XLI •Untaian kata yang tak sampai•

3.5K 261 35
                                    

• Playing song : DK - Heart •

“Mimpi itu terasa seperti nyata, saat aku mampu mendapatkan kasih kasih Papa. Akan tetapi hingga detik ini juga, itu hanyalah sebuah mimpi—sang bunga tidur yang tak akan pernah menjadi nyata”

—Regi Sabiru

SELAMAT MEMBACA
.
.
.
.
.

—Previous bab sebelumnya

      “Regi cuma mau lihat Reyga, Pa. Regi khawati.”

      “Mau lihat Reyga katamu?”

     “Regi cuma mau lihat Reyga, Pa. Regi khawatir.”

     “Tapi, Pa—

     “Saya bilang pergi dari sini! Dan jangan pernah kembali lagi anak sialan!”

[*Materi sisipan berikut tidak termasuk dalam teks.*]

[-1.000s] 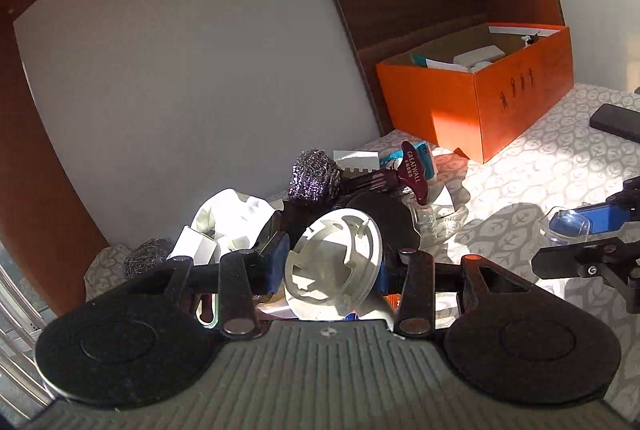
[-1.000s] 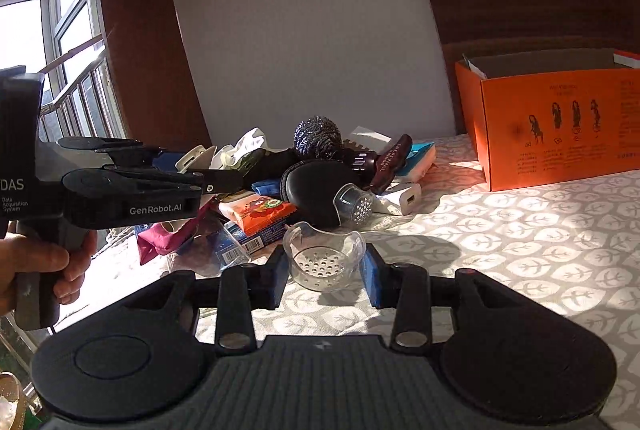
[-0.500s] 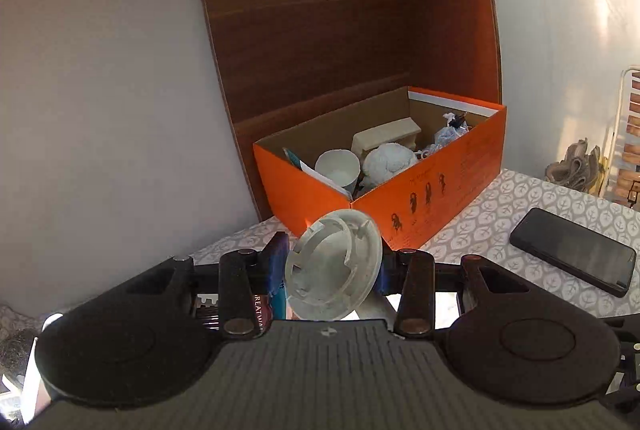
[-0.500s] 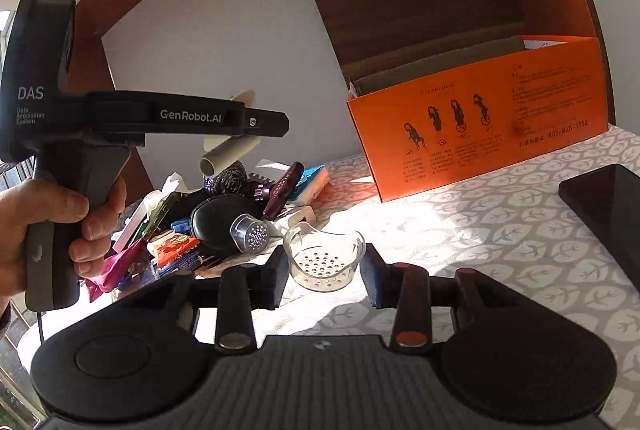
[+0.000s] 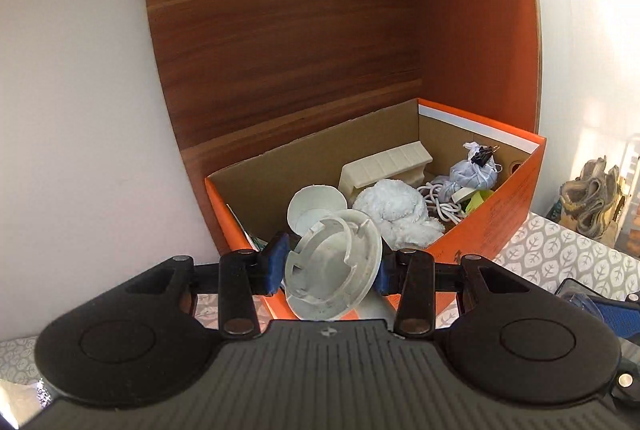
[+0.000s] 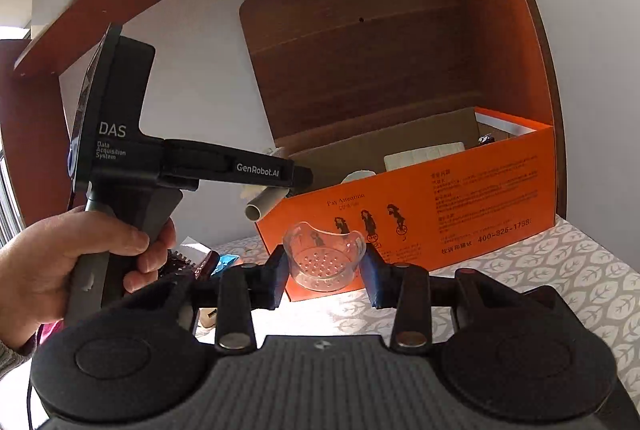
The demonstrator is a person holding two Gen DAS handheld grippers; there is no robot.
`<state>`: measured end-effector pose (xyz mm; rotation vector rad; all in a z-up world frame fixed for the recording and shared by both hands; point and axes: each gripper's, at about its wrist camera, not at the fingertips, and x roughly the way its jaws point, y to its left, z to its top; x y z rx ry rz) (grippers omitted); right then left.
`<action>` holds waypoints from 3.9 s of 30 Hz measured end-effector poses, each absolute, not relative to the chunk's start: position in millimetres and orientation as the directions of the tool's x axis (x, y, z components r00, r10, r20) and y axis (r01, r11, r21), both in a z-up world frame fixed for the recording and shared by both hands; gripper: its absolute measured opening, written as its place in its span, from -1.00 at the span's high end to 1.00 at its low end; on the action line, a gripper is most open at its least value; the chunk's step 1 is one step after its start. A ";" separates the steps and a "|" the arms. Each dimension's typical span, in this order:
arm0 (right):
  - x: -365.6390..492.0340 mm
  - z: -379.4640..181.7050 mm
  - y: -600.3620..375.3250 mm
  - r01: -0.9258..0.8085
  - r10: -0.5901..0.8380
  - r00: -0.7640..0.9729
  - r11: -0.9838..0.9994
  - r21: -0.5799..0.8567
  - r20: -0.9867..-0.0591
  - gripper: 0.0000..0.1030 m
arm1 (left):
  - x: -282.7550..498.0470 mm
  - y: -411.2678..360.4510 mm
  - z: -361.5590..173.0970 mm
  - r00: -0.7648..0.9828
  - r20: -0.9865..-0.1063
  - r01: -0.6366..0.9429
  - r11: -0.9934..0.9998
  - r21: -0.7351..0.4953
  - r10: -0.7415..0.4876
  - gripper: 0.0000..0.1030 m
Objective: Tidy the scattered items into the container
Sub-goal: 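Lift both held items and carry them over the orange box, then lower the white part and strainer cup into the box and open both tools, then withdraw both open tools from the box toward the table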
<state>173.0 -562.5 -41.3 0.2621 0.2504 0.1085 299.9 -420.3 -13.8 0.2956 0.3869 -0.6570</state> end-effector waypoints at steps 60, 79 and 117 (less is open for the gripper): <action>307.3 -30.8 -597.5 0.139 -0.127 0.936 0.990 0.014 -0.329 -0.08 | 344.6 -457.7 -35.6 0.750 -0.461 0.581 0.805 0.115 -0.475 -0.04; 257.4 0.6 -581.2 0.179 -0.158 0.958 0.981 0.070 -0.238 -1.00 | 322.8 -420.0 -2.6 0.796 -0.415 0.487 0.873 0.008 -0.441 -1.00; 136.5 -21.6 -498.0 0.287 -0.237 0.870 0.957 0.052 -0.432 -1.00 | 211.6 -347.2 -22.2 0.850 -0.445 0.371 0.920 0.125 -0.283 -1.00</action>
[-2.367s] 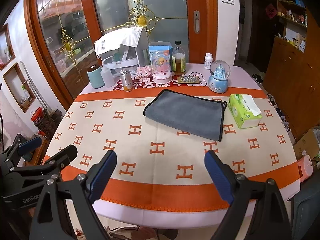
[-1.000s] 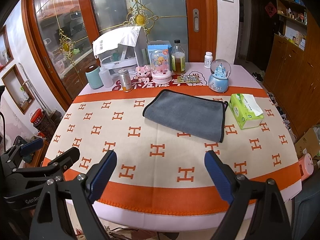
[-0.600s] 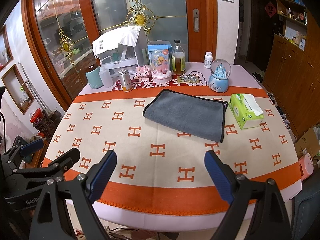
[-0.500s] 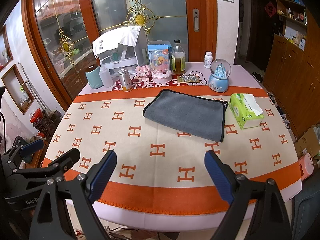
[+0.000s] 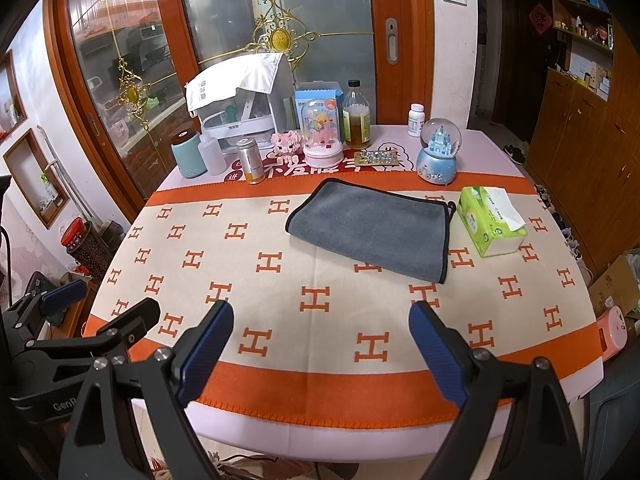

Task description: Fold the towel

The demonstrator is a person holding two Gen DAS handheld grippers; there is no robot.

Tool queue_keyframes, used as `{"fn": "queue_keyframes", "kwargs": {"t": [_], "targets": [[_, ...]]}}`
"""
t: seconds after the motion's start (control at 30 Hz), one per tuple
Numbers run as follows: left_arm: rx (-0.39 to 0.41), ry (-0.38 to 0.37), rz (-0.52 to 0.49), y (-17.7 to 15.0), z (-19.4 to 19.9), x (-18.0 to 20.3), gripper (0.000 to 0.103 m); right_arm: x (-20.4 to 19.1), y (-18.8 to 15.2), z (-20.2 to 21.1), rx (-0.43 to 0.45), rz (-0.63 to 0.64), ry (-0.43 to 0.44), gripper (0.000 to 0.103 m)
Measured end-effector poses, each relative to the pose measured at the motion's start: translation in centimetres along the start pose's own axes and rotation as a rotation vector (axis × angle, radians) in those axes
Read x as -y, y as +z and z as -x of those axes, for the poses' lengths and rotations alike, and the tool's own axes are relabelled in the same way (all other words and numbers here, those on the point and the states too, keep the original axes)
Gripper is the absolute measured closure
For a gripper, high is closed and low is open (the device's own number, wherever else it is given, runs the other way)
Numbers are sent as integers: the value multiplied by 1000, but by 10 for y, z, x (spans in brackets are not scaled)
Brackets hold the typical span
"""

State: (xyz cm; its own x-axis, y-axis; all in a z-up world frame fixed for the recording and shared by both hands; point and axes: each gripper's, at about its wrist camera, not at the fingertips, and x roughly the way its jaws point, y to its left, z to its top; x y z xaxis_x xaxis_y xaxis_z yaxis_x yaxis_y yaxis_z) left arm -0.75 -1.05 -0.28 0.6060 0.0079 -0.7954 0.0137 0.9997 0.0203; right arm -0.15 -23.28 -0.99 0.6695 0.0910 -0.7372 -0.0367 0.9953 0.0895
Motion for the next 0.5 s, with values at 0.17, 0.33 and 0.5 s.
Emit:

     “Saya gak akan pernah mengijinkan kaki kamu memasuki rumah. Pergi kamu! Pergi dari sini!”

🎀

     Reyga berdiri di balik jendela kaca dengan tirai korden yang berayun-ayun—sedikit menutupi wajahnya. Tangan kanannya yang lantas memegang tiang infus—matanya menatap ke arah dimana ada Regi bawah sana yang melengseng pergi.

     Mengerjap sejenak, Reyga menatap ponselnya yang terdapat pesan dari Regi di sana. Selang beberapa detik tangan sebelah kirinya meremt ponsel yang ia genggam.

     Tatapan Reyga tidak sendu, tatapannya juga tidak mengisyaratkan jika ia begitu menginginkan Regi disisinya atau sekedar merindukan saudaranya.

     Entah apa yang ia pikirkan dan apa yang sebenarnya ia mau.

     “Bokap lo bahkan maksa Regi buat donorin ginjalnya ke lo!”

     Seperti tak ada sopan santun, ucapan yang keluar dari mulut Bima semakin mendominasi pikirannya—semakin ia memikirkannya semakin pula Reyga membencinya.

     Cklek, pintu terbuka saat dirinya masih menghadap jendela menatap keluar. Derap langkah kaki terdengar begitu jelas mendekatinya. Dari mencium bau parfum yang sedikit menyengat, Reyga tahu siapa itu.

🎀

     “Rey, apa kamu baik-baik aja?”

     Reyga menelan ludahnya, sebelum akhirnya ia mengeluarkan suara untuk ikut berbicara pada lawan di belakangnya.

    “Apa abang juga tahu soal ini semua?” tanya Reyga pada Alan. Ya lelaki di belakangnya adalah Alan, kakaknya. Bahkan Reyga pun tak berniat untuk berbalik badan.

     “Abang pun juga marah, Rey. Kamu tahu kenapa abang keluar dari rumah ini dan memilih untuk tinggal sendiri?”

     “Karena Papa yang dengan seenaknya meminta Regi untuk mendonorkan ginjalnya ke kamu,” lanjutnya lirih.

     “Abang udah gak sanggup melihat Regi—adik abang menderita.“

     Dari ucapan Alan yang keluar dengan jelas—masuk ke gendang telinganya, dapat Reyga cerna betapa dirinyalah yang sebenarnya menyusahkan di keluarga ini.